Segundo ele, há projetos importantes no seu governo e que carecem de mais tempo. Por exemplo, a liberação de mais dinheiro, num plano direcionado aos 50 maiores municípios do Estado. A conta é de R$ um mil por habitante. Citou o exemplo de Lages, com a média de 150 mil moradores, e de Joinville, com cerca de 600 mil. Serão R$ 150 e R$ 600 milhões respectivamente.
Portanto, dinheiro que estes municípios não teriam como aplicar na totalidade somente em um ano, e ainda mais num período pré-eleitoral.
Além disso
Pelo que entendi, tais recursos não virão assim, na totalidade em 2022. O plano é pactuar conforme forem sendo apresentados os projetos dentro do prazo eleitoral. Por se tratar de uma proposta nova, vai depender muito dos gestores o aproveitamento.

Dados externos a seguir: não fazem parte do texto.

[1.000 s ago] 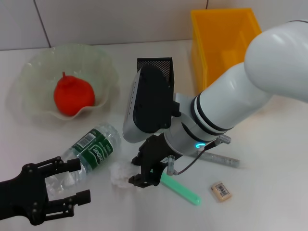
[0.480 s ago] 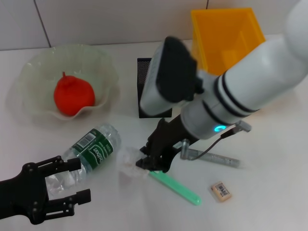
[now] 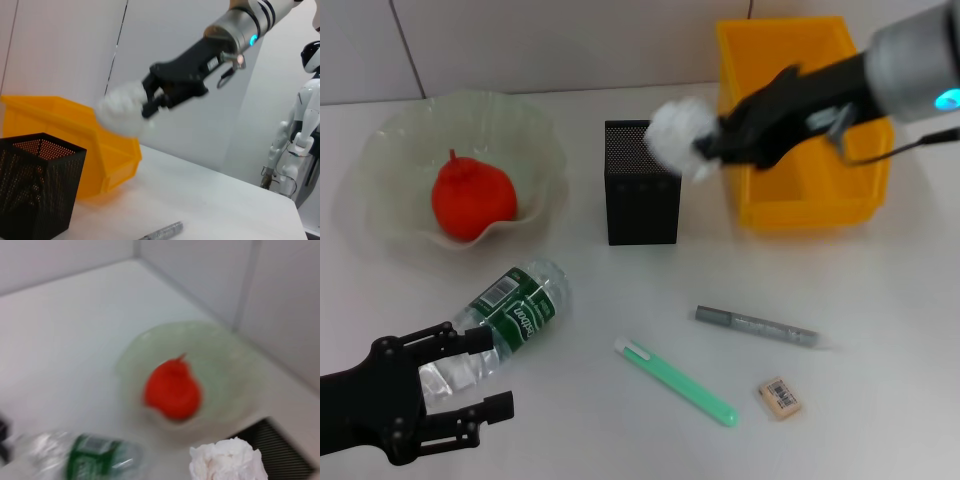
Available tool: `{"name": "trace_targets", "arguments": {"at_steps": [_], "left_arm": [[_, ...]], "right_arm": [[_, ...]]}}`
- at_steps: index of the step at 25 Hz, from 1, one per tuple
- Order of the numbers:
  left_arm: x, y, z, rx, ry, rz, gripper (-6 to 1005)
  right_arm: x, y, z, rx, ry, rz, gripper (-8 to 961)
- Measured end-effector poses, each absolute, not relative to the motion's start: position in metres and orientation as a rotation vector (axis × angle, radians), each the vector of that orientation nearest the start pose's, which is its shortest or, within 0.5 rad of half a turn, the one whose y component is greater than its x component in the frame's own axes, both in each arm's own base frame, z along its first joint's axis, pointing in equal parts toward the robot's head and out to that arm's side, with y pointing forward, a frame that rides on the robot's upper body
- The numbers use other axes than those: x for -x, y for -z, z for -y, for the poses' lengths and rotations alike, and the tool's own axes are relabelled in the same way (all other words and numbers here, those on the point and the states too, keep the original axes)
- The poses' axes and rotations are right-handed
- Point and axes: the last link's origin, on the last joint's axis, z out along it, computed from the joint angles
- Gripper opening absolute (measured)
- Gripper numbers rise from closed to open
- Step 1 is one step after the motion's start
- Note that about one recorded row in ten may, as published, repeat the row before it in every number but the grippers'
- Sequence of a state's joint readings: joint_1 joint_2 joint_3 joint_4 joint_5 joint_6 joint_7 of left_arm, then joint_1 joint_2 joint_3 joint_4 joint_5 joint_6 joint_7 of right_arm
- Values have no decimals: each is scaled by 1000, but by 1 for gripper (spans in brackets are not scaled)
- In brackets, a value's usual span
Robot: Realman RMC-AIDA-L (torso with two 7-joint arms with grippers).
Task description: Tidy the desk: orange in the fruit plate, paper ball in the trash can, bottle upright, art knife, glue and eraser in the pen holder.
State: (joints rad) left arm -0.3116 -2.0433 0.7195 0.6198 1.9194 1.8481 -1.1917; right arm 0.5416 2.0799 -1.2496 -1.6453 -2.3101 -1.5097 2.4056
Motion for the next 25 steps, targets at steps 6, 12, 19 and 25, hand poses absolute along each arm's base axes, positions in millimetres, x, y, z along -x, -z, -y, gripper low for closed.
{"name": "trace_targets", "arguments": {"at_steps": [6,12,19,25], "left_arm": [[296,-12,-242,2806,928,552,799],[296,-11,-242,2807,930,552,799],[296,-11,-242,2804,931,554,798],[296,-12,-242,2803,934,552,798]], "right_arm": [[-139,-102,-375,2407,-97,-631,244],[-166,-122,-388,2237,-22,-677,256],[-186,-114,-400,2193,32,-726,271],[-200,-97,-410,2200,50,-787,284]]}}
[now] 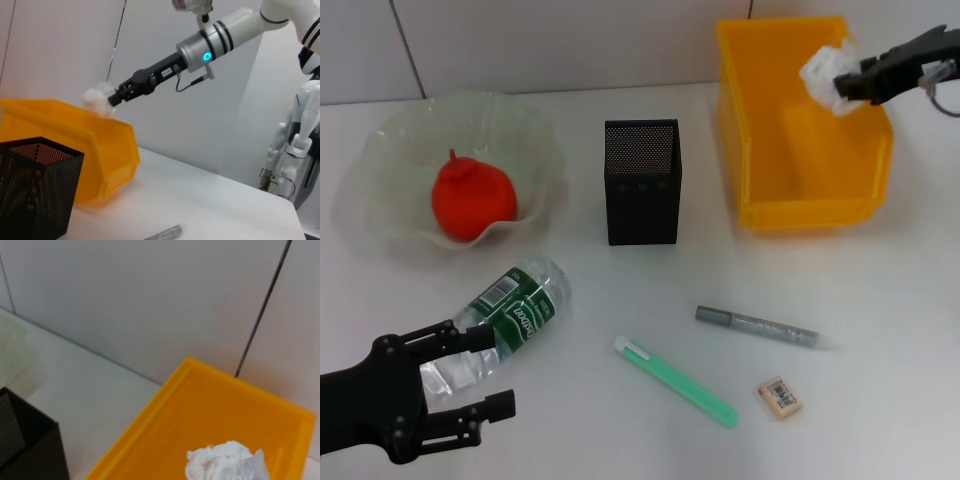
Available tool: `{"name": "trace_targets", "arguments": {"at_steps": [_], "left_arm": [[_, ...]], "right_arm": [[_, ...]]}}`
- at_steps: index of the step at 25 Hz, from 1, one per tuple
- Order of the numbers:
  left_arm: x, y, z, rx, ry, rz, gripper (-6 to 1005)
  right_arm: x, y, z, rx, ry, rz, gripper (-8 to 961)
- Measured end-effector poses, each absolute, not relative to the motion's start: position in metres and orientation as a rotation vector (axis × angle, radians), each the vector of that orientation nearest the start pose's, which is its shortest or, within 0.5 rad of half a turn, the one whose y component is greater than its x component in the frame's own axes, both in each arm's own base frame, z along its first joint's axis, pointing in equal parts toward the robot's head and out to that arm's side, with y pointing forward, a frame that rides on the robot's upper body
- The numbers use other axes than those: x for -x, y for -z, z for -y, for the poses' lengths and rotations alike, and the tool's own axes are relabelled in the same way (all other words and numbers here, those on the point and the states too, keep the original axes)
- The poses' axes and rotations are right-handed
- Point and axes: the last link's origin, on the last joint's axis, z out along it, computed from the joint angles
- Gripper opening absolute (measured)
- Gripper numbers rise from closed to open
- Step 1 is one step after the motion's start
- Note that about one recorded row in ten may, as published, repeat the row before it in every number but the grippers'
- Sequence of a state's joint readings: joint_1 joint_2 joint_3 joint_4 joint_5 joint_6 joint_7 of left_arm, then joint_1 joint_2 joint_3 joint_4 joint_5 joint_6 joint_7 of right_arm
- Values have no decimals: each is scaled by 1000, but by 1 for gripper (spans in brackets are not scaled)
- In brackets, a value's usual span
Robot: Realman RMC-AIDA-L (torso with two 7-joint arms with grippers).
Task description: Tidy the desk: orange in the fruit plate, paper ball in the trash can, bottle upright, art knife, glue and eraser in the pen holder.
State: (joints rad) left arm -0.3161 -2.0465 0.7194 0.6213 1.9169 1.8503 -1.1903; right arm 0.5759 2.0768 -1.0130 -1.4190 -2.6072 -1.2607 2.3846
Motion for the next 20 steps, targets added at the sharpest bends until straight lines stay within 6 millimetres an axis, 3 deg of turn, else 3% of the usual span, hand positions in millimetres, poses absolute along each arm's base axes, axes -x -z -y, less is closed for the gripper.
{"name": "trace_targets", "arguments": {"at_steps": [5,12,15,16,17,20], "left_arm": [[298,-14,-240,2785,939,555,798],[302,-21,-237,2738,964,509,798],[304,-27,-234,2691,999,508,797],[305,-30,-233,2673,1010,513,797],[305,-30,-233,2673,1010,513,797],[307,-32,-231,2654,1016,521,797]], "right_arm": [[-201,-93,-410,2209,47,-807,294],[-184,-98,-398,2274,-125,-762,577],[-168,-100,-374,2390,-347,-635,697],[-165,-100,-353,2454,-516,-528,737],[-165,-100,-353,2454,-516,-528,748],[-178,-94,-323,2504,-772,-406,783]]}}
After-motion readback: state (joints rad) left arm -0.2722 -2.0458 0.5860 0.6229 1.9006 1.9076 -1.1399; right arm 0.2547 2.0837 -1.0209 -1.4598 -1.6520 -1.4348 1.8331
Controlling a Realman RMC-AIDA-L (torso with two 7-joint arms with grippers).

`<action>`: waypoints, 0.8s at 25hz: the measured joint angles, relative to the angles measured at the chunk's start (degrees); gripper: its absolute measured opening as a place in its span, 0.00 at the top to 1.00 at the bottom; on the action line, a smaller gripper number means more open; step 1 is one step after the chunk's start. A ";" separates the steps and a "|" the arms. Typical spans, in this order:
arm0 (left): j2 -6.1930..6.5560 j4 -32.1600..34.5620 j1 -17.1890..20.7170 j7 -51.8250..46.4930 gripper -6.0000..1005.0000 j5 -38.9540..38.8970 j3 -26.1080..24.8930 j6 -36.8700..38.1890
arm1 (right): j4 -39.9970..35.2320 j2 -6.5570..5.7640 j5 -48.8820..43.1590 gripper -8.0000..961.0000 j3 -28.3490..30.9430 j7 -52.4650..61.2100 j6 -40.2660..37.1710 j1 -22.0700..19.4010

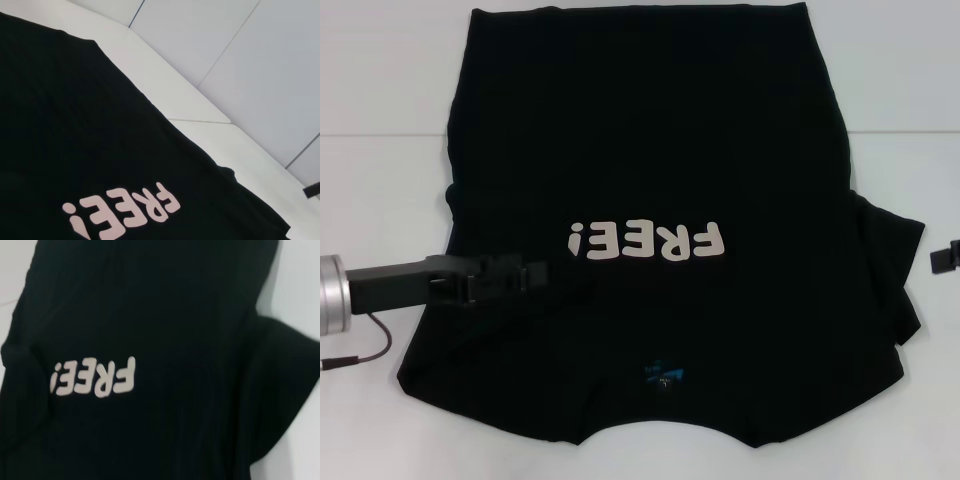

Conforme o governador, não é dinheiro para ser aplicado em pavimentação ou reformas de calçadas, mas em alternativas que promovam o desenvolvimento do município e a conexão entre as demais cidades. Ao todo, o investimento será em torno de R$ 8 bilhões.
O recado está dado. Deixou evidente de que seu governo é municipalista, que tem honrado com os recursos contingenciados pelo governo passado, e repassando outro enorme montante de forma voluntária.